══ Supplied information ══
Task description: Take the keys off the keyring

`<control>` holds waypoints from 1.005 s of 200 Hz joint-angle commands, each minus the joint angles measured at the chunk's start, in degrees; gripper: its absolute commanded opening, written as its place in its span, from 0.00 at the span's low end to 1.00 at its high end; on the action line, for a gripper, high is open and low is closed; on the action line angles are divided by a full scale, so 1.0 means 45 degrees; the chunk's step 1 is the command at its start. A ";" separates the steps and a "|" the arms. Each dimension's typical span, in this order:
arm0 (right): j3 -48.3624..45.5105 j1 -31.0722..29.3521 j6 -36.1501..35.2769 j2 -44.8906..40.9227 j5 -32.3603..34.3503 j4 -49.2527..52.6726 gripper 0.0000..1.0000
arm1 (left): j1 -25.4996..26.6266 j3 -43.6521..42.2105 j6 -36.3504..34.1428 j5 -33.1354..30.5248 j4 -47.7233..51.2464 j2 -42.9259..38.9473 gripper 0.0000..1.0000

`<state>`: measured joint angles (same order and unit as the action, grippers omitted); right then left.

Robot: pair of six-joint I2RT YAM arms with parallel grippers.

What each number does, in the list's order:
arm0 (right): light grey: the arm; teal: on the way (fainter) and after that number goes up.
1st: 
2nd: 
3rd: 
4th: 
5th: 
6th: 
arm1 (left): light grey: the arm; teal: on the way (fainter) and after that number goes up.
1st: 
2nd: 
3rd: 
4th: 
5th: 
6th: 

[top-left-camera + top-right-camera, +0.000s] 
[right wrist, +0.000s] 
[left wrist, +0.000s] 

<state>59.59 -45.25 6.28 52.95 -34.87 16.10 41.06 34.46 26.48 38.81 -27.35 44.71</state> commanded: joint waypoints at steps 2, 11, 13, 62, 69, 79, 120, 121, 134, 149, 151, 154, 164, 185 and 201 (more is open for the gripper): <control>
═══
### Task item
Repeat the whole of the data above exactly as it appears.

### Solution to this problem
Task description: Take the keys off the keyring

`<control>` holds waypoints from 1.005 s of 200 Hz joint-angle commands, each minus the joint angles measured at the chunk's start, in degrees; gripper: its absolute commanded opening, written as its place in its span, from 0.00 at the span's low end to 1.00 at its high end; on the action line, for a gripper, high is open and low is closed; on the action line angles are divided by a full scale, so 1.0 means 45 degrees; the chunk's step 1 is the command at its start. A ";" separates the steps and a "|" the arms. Each dimension's typical span, in this order:
arm0 (right): j3 -48.3624..45.5105 j1 -31.0722..29.3521 j6 -36.1501..35.2769 j2 -44.8906..40.9227 j5 -32.3603..34.3503 j4 -49.2527..52.6726 gripper 0.0000..1.0000
arm1 (left): j1 -25.4996..26.6266 j3 -43.6521..42.2105 j6 -36.3504..34.1428 j5 -33.1354..30.5248 j4 -47.7233..51.2464 j2 -42.9259..38.9473 gripper 0.0000..1.0000

`<state>`: measured joint angles (same order and unit as the action, grippers omitted); right then left.

Robot: pair of six-joint I2RT YAM arms with parallel grippers.

What each number does, in the list's order:
arm0 (right): light grey: the arm; teal: on the way (fainter) and after that number goes up.
1st: 
2nd: 
3rd: 
4th: 
5th: 
6th: 
arm1 (left): light grey: the arm; teal: on the way (fainter) and after that number goes up.
1st: 
2nd: 
3rd: 
4th: 
5th: 
6th: 

[top-left-camera + top-right-camera, +0.000s] 
[right wrist, +0.000s] 
[left wrist, +0.000s] 

<state>59.59 -45.25 6.28 52.95 -34.87 16.10 41.06 34.46 26.48 38.81 -27.35 44.71</state> commanded: joint waypoints at steps 2, 11, 13, 62, 69, 79, 120, 121, 134, 149, 151, 154, 164, 185 and 201 (more is open for the gripper): <control>

No more work remains in this exercise.